Второй толчок исходил от Адольфа Дика. Осенью сорок первого, когда мы водворились в мастерской, нам, новичкам, бросился в глаза обрусевший немец. Он являл собой великолепный образчик нордической расы в духе разговоров и писаний того времени, которые как-то доходили до нас. Вероятно, лицевые углы и прочие неизвестные мне тонкости измерялись на таких удачных экземплярах. У меня была слабость: я всегда любил красивых людей, и меня сразу потянуло к этому блондину с светло-серыми глазами, стальной блеск которых трудно себе представить. Запомнились также орлиный нос правильной формы, тонкие вечно твердо сжатые губы, резко выдающийся вперед подбородок. Его рост был 183 сантиметра: соразмерные руки, длинные ноги, широкие плечи. И очень приятный голос с затаенной усмешкой. Ходил он в потрепанной форме танкиста. Пилотка, брюки, гимнастерка в мазуте говорили о том, что он хороший мастер, а не только первоклассный инженер. Он окончил академию танковых войск, следовательно, был членом партии, а в 1938 году получил срок всего в три года. Последние два обстоятельства настораживали. К инженерным работам он не стремился и даже отказывался от них, видимо, из-за своего немецкого происхождения. На собственном опыте я очень хорошо понял, что в этом есть смысл. В общем, он нам понравился.

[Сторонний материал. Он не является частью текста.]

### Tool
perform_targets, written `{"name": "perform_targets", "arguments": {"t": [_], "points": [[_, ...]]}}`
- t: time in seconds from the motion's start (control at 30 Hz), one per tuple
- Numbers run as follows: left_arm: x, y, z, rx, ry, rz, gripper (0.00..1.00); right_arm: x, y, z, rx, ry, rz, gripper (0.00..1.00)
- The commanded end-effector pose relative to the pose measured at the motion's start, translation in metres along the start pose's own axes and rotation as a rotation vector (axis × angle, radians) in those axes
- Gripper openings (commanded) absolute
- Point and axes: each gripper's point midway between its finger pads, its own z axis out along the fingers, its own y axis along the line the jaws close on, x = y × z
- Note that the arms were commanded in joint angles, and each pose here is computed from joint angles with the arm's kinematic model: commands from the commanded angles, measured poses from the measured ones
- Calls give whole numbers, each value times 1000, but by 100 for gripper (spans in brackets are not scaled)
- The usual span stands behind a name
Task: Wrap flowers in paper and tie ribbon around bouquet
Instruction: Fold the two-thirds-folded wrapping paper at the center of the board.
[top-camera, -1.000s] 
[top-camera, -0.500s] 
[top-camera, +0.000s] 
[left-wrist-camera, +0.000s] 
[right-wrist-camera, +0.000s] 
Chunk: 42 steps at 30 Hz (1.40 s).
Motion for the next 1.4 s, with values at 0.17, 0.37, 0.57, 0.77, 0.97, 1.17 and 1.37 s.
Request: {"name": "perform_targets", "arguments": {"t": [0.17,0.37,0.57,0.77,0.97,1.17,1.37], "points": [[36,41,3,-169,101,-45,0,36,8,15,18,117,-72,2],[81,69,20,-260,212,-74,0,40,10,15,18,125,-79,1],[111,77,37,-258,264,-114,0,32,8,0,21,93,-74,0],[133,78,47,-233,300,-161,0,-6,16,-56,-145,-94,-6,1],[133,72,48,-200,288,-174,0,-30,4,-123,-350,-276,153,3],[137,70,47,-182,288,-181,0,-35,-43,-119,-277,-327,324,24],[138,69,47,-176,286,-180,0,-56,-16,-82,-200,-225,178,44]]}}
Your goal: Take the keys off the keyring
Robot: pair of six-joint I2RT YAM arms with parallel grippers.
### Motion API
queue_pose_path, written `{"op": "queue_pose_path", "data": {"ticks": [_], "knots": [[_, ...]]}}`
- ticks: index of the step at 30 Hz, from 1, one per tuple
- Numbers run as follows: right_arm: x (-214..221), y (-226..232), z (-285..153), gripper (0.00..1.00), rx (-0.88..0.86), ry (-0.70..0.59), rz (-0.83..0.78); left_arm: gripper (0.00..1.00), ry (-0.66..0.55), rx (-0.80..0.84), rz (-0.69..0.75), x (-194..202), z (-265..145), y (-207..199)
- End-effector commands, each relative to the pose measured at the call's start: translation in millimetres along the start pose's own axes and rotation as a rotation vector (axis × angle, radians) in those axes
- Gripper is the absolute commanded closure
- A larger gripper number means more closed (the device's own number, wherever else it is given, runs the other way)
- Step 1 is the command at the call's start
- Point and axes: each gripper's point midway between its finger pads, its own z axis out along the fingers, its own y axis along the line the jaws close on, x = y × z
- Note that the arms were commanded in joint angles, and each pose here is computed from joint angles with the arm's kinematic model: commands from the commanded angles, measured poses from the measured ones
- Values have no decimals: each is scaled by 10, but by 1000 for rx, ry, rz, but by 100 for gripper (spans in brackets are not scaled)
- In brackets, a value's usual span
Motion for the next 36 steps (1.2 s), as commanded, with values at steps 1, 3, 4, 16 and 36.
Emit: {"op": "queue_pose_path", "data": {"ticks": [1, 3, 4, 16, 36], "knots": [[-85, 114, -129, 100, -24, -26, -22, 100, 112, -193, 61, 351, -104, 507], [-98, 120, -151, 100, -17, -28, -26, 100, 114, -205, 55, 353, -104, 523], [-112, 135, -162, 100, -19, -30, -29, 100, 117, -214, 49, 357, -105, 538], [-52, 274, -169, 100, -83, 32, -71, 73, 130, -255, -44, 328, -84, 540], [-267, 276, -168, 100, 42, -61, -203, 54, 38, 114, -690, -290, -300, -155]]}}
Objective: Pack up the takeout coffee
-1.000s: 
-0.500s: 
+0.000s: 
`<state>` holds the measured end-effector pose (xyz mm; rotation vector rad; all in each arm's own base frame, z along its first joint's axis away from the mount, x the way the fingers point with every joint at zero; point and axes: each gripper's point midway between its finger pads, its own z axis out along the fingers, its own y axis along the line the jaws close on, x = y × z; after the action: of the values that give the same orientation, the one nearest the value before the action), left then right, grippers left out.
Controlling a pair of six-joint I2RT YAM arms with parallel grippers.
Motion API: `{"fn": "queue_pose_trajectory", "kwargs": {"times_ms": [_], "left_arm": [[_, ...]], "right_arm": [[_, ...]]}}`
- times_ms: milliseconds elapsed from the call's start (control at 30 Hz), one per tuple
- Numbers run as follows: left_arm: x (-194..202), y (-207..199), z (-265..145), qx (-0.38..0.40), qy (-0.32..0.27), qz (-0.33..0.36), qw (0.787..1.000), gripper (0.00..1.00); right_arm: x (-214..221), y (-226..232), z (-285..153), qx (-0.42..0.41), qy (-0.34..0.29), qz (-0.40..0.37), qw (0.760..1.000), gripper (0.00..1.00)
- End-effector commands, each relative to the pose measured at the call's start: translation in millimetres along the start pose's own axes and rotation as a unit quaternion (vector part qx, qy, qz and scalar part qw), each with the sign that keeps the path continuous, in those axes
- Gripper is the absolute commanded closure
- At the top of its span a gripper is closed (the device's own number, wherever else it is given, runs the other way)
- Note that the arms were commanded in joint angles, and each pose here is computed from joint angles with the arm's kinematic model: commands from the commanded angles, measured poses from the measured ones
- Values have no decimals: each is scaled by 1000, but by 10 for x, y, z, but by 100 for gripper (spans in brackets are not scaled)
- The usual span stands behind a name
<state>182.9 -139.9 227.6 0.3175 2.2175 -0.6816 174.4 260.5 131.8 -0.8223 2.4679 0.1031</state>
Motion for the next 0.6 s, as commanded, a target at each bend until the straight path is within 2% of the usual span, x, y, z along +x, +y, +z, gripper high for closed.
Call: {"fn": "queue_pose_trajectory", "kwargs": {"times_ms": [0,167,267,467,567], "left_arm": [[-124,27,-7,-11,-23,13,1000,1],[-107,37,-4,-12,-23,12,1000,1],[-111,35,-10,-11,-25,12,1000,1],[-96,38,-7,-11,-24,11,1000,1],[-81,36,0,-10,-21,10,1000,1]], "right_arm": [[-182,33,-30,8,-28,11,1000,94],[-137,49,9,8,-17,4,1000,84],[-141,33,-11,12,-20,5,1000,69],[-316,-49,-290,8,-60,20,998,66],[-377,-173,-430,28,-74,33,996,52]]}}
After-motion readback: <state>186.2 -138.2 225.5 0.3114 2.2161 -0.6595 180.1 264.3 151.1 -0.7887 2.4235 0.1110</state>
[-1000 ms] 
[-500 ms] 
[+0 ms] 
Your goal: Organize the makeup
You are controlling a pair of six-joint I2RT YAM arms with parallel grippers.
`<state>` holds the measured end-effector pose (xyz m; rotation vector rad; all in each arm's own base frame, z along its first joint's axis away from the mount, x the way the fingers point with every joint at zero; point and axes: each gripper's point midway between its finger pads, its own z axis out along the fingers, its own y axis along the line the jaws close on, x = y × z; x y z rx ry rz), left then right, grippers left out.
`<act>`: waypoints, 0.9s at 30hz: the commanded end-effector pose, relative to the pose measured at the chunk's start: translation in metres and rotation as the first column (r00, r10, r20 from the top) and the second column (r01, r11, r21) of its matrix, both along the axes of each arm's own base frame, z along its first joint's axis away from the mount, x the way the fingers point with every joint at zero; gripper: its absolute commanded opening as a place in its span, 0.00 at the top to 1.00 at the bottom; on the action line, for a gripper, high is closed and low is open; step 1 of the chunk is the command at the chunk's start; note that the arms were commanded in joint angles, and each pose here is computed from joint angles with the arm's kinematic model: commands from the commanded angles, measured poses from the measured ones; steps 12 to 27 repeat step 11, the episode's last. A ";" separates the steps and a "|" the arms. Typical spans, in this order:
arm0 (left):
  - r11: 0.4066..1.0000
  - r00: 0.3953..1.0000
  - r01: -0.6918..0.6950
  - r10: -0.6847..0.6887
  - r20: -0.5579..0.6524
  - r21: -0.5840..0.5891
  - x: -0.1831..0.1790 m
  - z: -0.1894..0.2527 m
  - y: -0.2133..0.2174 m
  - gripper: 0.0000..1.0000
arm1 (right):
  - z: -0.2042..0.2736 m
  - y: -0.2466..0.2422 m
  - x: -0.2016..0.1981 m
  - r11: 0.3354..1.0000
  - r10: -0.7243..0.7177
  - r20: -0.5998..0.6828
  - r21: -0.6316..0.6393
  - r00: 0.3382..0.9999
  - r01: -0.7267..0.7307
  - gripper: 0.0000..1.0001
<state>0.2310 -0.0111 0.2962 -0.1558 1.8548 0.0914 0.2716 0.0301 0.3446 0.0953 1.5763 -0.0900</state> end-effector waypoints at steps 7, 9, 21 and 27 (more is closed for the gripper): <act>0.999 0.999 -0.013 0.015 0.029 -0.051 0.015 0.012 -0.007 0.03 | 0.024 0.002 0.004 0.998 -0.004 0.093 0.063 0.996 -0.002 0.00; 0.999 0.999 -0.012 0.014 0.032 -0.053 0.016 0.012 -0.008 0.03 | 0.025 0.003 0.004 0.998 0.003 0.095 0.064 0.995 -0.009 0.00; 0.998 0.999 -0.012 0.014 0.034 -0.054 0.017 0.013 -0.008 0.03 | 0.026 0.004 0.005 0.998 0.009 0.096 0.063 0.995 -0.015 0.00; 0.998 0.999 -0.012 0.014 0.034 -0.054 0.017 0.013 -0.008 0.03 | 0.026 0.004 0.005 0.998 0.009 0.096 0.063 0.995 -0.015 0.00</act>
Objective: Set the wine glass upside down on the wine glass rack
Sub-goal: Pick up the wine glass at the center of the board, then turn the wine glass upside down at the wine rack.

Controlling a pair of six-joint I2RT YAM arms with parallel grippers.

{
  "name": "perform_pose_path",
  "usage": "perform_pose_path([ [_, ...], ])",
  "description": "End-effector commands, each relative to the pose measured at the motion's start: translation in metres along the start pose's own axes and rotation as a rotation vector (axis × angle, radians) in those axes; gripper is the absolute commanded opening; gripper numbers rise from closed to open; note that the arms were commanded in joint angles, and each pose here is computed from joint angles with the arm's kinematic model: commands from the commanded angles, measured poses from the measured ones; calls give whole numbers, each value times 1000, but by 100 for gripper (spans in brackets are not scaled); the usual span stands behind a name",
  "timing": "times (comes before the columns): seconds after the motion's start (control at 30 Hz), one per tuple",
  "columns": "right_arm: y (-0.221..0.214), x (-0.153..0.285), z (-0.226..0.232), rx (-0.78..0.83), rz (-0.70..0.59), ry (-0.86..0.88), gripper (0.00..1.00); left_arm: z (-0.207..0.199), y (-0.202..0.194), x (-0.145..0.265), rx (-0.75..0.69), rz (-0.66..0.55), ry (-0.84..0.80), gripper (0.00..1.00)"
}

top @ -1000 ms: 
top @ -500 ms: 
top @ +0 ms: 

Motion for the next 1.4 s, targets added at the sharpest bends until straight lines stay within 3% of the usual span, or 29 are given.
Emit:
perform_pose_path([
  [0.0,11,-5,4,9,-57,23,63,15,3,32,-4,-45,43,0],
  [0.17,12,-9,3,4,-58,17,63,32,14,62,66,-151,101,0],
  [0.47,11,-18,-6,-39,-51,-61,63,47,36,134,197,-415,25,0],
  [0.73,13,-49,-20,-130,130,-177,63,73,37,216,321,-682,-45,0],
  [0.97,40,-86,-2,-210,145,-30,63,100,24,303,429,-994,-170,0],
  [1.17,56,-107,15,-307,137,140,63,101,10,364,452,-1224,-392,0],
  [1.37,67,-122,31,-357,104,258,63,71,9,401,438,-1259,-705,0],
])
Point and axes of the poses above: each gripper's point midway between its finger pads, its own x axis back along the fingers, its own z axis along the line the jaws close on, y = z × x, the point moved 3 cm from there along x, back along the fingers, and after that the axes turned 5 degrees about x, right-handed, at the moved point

Но заключенные, работавшие с ним в мастерской, сообщили, что года полтора назад он выступал свидетелем обвинения на каком-то процессе, и с этим нельзя было не считаться.
Жизнь его была в наших руках: от нас зависело списать на общие работы, где был бы ему конец. Но так как на явном осведомительстве он пойман не был, мы решили дать ему возможность продолжать ремонт тракторов, оставив тем самым на самой тяжелой работе в мастерской, а дальше ходу не давать. До войны из какого-то волжского городка мать слала сыну посылки и физическая работа была ему даже в охотку. Но осенью-зимой сорок первого «двойной расход» и тяжелый труд, несмотря на то, что мы выписывали людям максимально возможные пайки, сделали свое:
Дик «доплыл». Никаких жалоб, угроз, просьб с его стороны, но смотреть на него стало страшновато — синее обтянутое лицо, жуткие своей прозрачностью глаза. Вскоре я зашел к знакомой медсестре после приема и увидел в перевязочной в деревянном кресле по пояс обнаженного Дика. Он скорей полулежал, а не сидел. Вытянутые длинные ноги упирались в стену, раскинутые руки беспомощно свешивались со спинки кресла вниз. Мне показалось вначале, что подмышками у него были кровавые раны, в действительности же там образовались гнезда чирьев, так называемое «сучье вымя». Голова его бессильно склонилась на грудь. И весь он походил на подстреленного кондора. Я остановился молча в дверях приемной. Анечки не было, ушла в аптеку. Вдруг он очнулся, мы встретились глазами. Взора он не отвел, но голова снова обессиленно свесилась к правому плечу. И тут что-то резко кольнуло сердце: я увидел, как он неожиданно улыбнулся. Улыбка была жалобная, но никак не жалкая, и я прочел в ней немую мольбу. Я не мог ошибиться и впился в его лицо, чувства крайне обострились. Молчание длилось минуты две. Вернулась Анечка, я вышел на воздух. Она лишь подтвердила лагерный диагноз, который и без того был ясен: дистрофия в самой ее лютой фазе.